## What you will do:
Every line between the top of the data below and the line with "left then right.", both ends included, must be retyped exactly.

## Source data:
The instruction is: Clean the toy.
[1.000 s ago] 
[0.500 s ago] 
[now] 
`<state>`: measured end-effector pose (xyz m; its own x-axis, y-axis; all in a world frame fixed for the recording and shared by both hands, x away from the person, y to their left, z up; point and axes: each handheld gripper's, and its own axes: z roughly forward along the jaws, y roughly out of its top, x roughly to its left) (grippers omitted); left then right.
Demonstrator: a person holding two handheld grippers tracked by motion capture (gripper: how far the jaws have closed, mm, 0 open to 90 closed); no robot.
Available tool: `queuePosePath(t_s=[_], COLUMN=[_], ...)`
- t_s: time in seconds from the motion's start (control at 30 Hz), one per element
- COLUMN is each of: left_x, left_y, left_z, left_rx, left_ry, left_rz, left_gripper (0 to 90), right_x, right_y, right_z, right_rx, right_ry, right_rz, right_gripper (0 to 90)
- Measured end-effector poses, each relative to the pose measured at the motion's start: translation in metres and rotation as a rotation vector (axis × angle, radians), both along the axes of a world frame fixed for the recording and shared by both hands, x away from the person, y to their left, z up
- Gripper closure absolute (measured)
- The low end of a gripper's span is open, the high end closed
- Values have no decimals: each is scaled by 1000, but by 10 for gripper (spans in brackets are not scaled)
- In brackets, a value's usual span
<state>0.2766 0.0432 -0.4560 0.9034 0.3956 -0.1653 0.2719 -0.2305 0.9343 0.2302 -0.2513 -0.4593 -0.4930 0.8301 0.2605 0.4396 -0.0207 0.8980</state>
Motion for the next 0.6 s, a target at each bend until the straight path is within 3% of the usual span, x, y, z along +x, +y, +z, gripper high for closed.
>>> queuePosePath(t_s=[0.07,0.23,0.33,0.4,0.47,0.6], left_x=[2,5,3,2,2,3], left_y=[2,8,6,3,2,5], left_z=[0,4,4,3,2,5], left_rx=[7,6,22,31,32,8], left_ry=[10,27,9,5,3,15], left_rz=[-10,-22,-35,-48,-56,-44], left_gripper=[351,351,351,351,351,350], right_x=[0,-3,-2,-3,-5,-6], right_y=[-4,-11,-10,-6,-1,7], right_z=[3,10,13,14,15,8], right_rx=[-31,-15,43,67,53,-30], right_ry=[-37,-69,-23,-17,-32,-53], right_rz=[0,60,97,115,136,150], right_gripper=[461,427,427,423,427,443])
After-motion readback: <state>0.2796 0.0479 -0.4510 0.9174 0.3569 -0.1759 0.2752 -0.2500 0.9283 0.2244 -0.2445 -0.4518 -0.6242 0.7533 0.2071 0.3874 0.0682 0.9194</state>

## Response to this exercise:
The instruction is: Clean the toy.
[1.000 s ago] 
[0.500 s ago] 
[now] 
`<state>`: measured end-effector pose (xyz m; its own x-axis, y-axis; all in a world frame fixed for the recording and shared by both hands, x away from the person, y to their left, z up; point and axes: each handheld gripper's, and its own axes: z roughly forward along the jaws, y roughly out of its top, x roughly to its left) (grippers omitted); left then right.

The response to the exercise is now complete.